____ Given data

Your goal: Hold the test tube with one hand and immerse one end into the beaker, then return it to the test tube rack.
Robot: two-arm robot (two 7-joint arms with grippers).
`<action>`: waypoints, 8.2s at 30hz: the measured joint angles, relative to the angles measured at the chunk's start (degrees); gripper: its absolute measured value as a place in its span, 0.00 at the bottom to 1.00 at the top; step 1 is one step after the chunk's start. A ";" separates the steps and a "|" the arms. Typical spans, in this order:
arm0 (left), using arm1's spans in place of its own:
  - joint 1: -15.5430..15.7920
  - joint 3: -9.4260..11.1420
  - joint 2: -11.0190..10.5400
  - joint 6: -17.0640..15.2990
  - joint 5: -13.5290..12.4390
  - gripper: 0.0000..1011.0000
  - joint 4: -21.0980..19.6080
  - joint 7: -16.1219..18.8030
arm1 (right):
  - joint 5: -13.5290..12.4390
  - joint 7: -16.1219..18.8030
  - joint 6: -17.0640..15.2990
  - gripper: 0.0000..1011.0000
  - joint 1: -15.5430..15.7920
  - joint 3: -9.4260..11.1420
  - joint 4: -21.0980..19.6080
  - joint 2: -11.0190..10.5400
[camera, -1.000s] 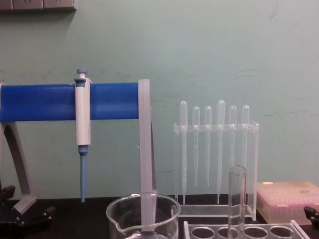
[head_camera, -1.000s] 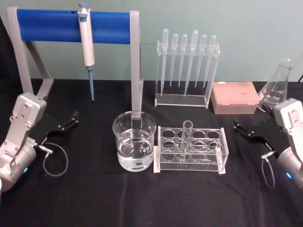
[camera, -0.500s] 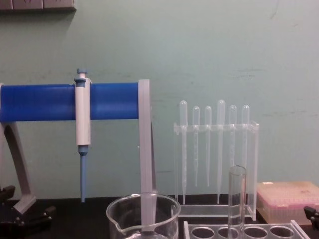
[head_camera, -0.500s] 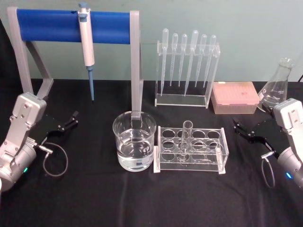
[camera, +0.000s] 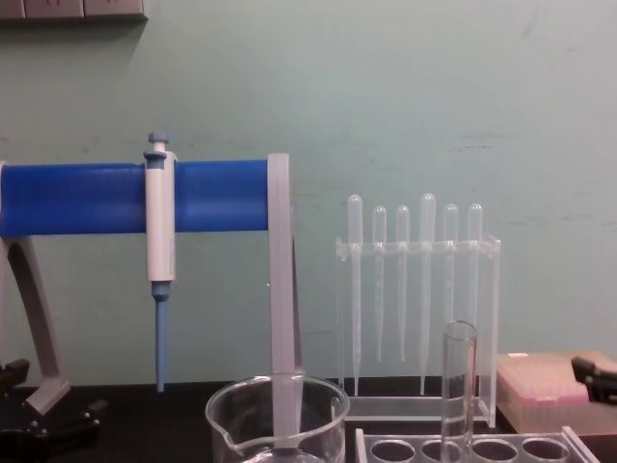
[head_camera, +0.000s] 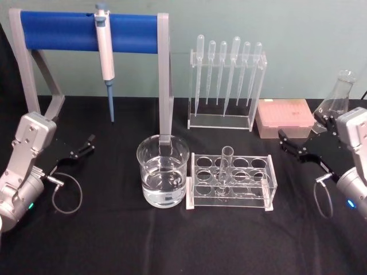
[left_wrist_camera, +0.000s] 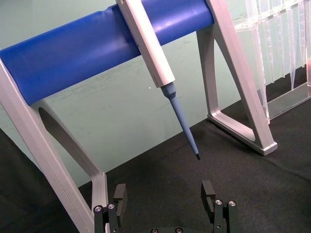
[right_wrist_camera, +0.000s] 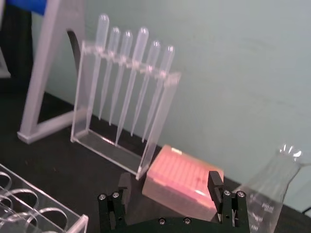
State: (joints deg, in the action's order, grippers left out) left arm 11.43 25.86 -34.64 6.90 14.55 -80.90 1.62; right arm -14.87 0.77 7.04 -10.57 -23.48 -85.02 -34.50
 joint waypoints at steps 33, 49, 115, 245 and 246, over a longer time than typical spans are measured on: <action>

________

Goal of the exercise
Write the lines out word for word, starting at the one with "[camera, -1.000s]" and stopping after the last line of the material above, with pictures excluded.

Solution below
[camera, -1.000s] 
[head_camera, -1.000s] 
[camera, -0.500s] 
[head_camera, -0.500s] 
[camera, +0.000s] 
[head_camera, +0.000s] 
[left_wrist_camera, +0.000s] 
[right_wrist_camera, +0.000s] 
State: (joints deg, in the action's order, grippers left out) left arm 11.43 25.86 -34.64 6.90 14.55 -80.90 1.62; right arm -14.87 0.77 7.04 -10.57 -23.48 -85.02 -34.50
 joint waypoints at steps 33, 49, 115, 245 and 246, over a longer time than typical spans are measured on: <action>

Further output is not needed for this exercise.